Gus felt an almost irresistible desire to break open the window or the door at once and get his friend out. Then, if need be, fight their way to safety, but common sense told him that the certain noise of doing such a thing would be heard and perhaps his effort defeated, with great danger to himself, and Tony, too. If there had been but one guard or even two--but three were too great odds.

Back he went to his position, and there he watched for the rest of the day, elated with his discovery of Tony, saddened by the delay, grinning at the thought of the Malatesta and their confederate compelled to watch, almost motionless, for the supposed prowlers.

At last darkness threatened. Those small banditti, the mosquitoes, as bloody-minded as the Malatesta, began to sing and to stab. The assassin owls made mournful cadences in keeping with the scene and its half-tragic human purposes, while the whippoorwills voiced the one element of brightness and hope.

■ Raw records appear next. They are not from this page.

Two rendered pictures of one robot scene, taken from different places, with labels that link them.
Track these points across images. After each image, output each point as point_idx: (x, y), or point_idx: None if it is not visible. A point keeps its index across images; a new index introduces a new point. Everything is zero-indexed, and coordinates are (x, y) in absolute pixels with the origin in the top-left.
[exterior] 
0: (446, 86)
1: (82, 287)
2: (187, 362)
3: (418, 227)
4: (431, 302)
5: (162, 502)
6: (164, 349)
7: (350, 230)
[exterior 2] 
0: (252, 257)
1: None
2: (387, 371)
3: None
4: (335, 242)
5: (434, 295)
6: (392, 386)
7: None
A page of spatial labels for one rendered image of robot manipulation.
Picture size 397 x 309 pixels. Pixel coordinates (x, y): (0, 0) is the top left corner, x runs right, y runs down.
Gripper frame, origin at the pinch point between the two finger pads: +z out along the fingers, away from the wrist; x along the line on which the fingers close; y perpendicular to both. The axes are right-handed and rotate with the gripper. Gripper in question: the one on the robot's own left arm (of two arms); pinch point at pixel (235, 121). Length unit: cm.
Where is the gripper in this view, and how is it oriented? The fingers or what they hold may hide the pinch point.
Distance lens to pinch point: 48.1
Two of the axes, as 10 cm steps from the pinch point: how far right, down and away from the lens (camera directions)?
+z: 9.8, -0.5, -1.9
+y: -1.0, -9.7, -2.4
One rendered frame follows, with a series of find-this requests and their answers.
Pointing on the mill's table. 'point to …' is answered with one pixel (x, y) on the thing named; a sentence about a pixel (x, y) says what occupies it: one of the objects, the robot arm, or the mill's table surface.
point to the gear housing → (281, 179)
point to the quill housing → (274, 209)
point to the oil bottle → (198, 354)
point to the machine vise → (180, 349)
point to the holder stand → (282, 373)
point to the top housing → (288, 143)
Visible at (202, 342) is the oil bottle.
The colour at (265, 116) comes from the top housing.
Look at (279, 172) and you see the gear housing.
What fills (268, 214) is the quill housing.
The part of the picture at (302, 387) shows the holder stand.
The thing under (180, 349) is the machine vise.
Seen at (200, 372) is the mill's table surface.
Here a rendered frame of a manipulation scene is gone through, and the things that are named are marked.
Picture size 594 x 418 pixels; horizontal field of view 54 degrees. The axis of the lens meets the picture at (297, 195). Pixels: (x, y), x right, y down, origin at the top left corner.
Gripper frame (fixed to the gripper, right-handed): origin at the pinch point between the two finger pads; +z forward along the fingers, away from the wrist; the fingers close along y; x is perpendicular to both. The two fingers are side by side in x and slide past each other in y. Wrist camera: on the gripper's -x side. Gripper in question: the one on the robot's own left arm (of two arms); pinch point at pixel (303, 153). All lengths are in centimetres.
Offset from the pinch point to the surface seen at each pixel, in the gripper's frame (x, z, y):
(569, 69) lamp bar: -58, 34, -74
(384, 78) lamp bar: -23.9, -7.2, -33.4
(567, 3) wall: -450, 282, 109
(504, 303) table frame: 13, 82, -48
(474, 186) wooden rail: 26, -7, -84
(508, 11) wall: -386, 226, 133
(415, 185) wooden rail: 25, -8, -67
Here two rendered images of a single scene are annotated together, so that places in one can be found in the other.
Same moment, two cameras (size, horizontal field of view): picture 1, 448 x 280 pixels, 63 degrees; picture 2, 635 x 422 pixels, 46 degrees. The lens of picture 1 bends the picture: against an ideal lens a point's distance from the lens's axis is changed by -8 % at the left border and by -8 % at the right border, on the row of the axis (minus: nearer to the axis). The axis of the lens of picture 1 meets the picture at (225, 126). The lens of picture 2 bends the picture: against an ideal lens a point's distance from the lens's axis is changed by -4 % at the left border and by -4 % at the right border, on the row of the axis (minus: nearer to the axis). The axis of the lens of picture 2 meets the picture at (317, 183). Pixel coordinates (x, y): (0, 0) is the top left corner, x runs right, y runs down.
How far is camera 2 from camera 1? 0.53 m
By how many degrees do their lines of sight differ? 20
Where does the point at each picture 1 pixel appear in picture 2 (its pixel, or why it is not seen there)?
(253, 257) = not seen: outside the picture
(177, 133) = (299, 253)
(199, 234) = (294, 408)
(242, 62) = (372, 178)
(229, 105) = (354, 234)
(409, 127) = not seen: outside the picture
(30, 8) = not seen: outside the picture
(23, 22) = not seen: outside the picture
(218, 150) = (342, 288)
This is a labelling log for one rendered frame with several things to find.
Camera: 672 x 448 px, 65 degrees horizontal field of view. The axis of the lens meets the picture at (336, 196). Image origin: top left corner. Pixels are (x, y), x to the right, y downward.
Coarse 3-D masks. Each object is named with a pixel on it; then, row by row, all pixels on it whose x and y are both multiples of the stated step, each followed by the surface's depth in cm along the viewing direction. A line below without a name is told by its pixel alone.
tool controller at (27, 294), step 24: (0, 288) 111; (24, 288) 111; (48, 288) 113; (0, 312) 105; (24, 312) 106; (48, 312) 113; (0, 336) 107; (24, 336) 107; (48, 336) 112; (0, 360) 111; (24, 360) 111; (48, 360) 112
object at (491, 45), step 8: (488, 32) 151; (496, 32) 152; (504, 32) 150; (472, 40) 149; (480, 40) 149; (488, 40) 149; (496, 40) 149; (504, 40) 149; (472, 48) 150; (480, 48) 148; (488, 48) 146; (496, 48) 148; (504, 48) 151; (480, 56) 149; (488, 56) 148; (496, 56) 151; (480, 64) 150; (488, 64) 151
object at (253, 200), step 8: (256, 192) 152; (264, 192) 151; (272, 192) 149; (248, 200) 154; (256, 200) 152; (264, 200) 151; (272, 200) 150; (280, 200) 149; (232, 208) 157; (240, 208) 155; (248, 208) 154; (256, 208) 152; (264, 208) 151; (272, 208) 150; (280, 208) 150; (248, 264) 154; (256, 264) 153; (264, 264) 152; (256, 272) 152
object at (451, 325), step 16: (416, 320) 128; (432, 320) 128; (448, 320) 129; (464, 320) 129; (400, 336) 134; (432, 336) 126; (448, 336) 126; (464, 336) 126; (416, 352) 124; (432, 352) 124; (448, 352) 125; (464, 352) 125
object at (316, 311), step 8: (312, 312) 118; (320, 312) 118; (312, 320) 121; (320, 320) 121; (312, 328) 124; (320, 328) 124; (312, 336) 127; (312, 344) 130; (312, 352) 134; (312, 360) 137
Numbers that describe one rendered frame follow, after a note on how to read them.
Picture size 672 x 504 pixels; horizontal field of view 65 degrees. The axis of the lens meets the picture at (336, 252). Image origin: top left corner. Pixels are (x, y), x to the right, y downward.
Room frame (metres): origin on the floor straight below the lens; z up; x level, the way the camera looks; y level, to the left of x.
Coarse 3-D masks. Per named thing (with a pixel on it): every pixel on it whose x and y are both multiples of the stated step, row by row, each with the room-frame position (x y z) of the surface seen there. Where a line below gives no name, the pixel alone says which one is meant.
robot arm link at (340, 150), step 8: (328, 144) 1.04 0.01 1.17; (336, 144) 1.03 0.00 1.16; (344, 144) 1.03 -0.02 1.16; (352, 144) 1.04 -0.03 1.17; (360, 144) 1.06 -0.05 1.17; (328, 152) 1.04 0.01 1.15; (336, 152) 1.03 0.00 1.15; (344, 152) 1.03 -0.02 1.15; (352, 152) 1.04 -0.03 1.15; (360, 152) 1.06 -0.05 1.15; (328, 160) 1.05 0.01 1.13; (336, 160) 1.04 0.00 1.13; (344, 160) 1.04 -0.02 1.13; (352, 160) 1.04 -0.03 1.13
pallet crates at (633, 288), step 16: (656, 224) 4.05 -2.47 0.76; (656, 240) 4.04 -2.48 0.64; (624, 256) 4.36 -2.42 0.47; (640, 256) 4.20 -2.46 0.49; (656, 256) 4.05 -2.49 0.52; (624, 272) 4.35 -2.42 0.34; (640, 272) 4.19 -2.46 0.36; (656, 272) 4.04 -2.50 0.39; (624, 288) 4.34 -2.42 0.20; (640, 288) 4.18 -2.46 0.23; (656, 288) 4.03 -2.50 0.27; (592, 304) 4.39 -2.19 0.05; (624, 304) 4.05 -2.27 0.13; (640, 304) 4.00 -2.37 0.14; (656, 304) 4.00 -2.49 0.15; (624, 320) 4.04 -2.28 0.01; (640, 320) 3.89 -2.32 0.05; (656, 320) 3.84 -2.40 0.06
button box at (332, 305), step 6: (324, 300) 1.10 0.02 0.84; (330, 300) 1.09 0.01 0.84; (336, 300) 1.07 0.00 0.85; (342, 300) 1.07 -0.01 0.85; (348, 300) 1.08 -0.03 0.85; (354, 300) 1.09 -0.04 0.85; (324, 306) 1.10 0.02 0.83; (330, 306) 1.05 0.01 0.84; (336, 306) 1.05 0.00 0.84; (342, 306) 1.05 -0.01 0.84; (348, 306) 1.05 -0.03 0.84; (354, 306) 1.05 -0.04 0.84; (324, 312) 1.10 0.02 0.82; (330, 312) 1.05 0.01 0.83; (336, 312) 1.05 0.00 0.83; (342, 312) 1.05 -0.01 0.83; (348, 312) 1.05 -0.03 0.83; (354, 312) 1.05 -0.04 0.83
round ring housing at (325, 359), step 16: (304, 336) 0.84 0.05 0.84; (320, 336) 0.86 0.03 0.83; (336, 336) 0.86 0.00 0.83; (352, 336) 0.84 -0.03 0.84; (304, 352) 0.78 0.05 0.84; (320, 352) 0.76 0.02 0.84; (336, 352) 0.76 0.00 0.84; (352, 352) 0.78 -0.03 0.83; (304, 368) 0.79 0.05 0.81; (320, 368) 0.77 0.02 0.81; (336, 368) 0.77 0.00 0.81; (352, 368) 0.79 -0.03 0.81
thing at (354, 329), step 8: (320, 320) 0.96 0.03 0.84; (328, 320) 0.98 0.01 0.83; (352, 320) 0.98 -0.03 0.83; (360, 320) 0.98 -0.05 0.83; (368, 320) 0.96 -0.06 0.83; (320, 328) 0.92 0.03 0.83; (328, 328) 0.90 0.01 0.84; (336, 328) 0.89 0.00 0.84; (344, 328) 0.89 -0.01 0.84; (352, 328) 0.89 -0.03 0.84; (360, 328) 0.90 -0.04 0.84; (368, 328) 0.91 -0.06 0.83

The young fellow in the narrow, dark, log-walled cabin, with its barred window and padlocked oaken door, had been long disconsolate. But now, for the first time in many days, hope came to him as he walked back and forth, fighting pests, still tortured in mind, fearing failure, wondering, praying, yet proud and never beseeching, waiting for another and perhaps a brighter day.

For three months he had been a prisoner, waking from a fevered sleep after a long illness, his splendid constitution alone serving to doctor him, he had found himself mysteriously at sea, in the locked cabin of a tossing yacht that knew no harbor of rest. He had been denied even the chance to talk to, or to know his jailers. He had managed to keep alive on the rough, often unpalatable food poked under his door. There was no response to his callings, hammerings or threats. A less balanced, hopeful, kindly, gentle fellow would have gone insane.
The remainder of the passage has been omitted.